Тут у меня, дорогая моя супруга, голова пошла кругом! Я подумал, что это сон, да и только! Но это был не сон. Я собственными глазами видел, как он послал тебе сотню. Чтоб я так увидел вскорости всякое благо тебе и нашим детям, аминь, Господи! Поскольку времени сейчас нет, надо засучив рукава браться за работу, буду краток. Если на то будет воля Божья, в следующем письме напишу обо всем подробно. Дал бы только Бог здоровья и счастья. Поцелуй детей, чтобы они были здоровы, передай привет тестю и теще и всем членам семьи, каждому в отдельности, с наилучшими пожеланиями
от меня, твоего супруга
Менахем-Мендла
Главное забыл. Я заключил договор с редактором, что он может печатать только мои письма, то есть те, которые я пишу тебе, но не твои письма, то есть те, которые ты пишешь мне, так как ты вспыльчива, как я ему дал понять, и у тебя может вырваться резкое слово… Он со мной согласился. Поэтому можешь мне писать, что захочешь, и ничего не бояться, кроме меня, этого никто не прочтет. Прошу тебя только, дорогая моя супруга, не терзайся, ведь ты сама видишь, что Бог не хочет, чтобы я был касриловцем среди прочих касриловцев. Хотя Ему воистину ведомо, как меня туда, к вам в Касриловку, тянет, не говоря уж о том, что с тех пор, как я был в той Америке и присмотрелся к ней и к ее людям, твоя Касриловка стала для меня дороже на девяносто девять процентов, чтобы Бог так мне помог, как это правда.
Вышеподписавшийся
(№ 86, 25.04.1913)
2. Менахем-Мендл из Варшавы - своей жене Шейне-Шейндл в Касриловку.
Письмо второе
Пер.

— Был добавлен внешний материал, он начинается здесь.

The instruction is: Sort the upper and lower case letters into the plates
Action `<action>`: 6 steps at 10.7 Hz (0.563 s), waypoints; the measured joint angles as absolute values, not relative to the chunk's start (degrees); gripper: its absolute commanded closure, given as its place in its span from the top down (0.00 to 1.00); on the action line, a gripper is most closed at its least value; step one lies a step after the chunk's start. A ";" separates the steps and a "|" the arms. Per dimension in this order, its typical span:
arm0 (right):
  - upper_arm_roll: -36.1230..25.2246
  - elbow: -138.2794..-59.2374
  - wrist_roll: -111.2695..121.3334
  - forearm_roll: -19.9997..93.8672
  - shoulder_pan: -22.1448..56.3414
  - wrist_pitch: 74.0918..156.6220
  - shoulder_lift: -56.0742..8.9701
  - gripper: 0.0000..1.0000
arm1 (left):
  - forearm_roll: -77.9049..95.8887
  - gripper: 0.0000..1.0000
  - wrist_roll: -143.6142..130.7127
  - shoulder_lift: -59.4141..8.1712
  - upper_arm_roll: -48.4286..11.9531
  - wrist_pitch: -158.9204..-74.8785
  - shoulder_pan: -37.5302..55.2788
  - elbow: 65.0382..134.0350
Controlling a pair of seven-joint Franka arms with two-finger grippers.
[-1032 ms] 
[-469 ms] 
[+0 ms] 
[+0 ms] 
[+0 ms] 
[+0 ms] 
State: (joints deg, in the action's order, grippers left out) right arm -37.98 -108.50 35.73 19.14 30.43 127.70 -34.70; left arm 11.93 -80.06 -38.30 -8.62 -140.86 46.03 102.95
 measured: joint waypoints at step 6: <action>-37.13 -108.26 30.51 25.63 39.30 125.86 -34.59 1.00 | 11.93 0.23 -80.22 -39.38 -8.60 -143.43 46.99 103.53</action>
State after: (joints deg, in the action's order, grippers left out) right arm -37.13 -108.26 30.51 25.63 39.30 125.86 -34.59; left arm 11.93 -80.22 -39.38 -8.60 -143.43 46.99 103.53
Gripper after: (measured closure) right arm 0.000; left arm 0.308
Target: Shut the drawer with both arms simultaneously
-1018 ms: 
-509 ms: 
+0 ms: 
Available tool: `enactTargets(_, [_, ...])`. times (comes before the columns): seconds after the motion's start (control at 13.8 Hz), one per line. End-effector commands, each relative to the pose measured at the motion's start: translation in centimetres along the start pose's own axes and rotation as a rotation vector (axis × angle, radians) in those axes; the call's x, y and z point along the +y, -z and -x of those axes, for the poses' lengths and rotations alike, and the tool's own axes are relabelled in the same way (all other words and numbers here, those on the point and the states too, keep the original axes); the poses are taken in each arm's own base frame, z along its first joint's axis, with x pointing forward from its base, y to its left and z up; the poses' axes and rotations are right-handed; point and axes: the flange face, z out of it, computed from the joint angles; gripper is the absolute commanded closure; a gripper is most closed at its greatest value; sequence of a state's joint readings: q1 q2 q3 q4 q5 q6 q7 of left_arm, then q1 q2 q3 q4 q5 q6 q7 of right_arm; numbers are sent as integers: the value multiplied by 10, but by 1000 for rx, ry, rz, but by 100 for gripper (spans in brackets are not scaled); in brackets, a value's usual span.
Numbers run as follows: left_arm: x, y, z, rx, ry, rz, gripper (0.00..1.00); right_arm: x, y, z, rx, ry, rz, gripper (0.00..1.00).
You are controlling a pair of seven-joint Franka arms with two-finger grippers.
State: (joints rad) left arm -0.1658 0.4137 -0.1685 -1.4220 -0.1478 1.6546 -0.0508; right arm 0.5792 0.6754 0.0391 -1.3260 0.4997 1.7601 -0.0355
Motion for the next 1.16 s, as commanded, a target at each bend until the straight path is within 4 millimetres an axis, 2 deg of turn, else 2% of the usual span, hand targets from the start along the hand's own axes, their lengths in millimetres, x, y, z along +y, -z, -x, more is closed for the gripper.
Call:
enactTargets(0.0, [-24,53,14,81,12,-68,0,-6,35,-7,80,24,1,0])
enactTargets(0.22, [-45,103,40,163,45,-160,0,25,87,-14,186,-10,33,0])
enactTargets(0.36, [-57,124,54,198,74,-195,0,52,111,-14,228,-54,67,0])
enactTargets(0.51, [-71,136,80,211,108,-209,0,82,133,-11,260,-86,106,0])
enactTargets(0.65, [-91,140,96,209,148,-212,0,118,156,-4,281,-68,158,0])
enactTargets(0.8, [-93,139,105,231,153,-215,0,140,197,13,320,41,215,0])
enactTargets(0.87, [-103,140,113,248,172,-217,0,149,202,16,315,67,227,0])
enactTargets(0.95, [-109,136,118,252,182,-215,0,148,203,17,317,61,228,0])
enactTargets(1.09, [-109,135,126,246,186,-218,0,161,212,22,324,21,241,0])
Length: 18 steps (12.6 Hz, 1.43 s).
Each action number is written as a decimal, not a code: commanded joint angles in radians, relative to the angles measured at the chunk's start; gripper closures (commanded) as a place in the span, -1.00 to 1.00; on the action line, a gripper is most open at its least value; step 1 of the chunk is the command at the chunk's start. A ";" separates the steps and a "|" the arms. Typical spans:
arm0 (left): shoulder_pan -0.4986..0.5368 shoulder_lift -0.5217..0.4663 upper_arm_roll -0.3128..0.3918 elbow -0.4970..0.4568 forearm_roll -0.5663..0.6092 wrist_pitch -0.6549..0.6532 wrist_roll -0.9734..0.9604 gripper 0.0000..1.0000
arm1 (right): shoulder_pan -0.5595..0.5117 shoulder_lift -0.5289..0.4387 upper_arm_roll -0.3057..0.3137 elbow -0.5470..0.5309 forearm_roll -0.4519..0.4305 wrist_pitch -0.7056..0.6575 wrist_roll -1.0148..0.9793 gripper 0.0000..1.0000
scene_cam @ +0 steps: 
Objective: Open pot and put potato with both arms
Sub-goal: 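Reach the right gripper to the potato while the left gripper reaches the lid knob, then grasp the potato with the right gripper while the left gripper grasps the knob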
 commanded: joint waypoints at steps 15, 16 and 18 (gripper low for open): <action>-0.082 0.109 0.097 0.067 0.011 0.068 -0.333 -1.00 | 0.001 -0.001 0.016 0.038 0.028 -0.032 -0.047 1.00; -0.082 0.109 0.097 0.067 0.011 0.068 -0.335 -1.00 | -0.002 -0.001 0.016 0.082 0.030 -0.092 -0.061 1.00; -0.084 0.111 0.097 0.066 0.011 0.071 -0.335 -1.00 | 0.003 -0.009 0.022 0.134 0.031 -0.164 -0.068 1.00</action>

В. Дымшиц
Моей дорогой супруге, разумной и благочестивой госпоже Шейне-Шейндл, да пребудет она во здравии!
Прежде всего, уведомляю тебя, что я, слава Тебе, Господи, нахожусь в добром здоровье, благополучии и мире. Господь, благословен Он, да поможет и впредь получать нам друг о друге только добрые и утешительные вести, как и обо всем Израиле, - аминь!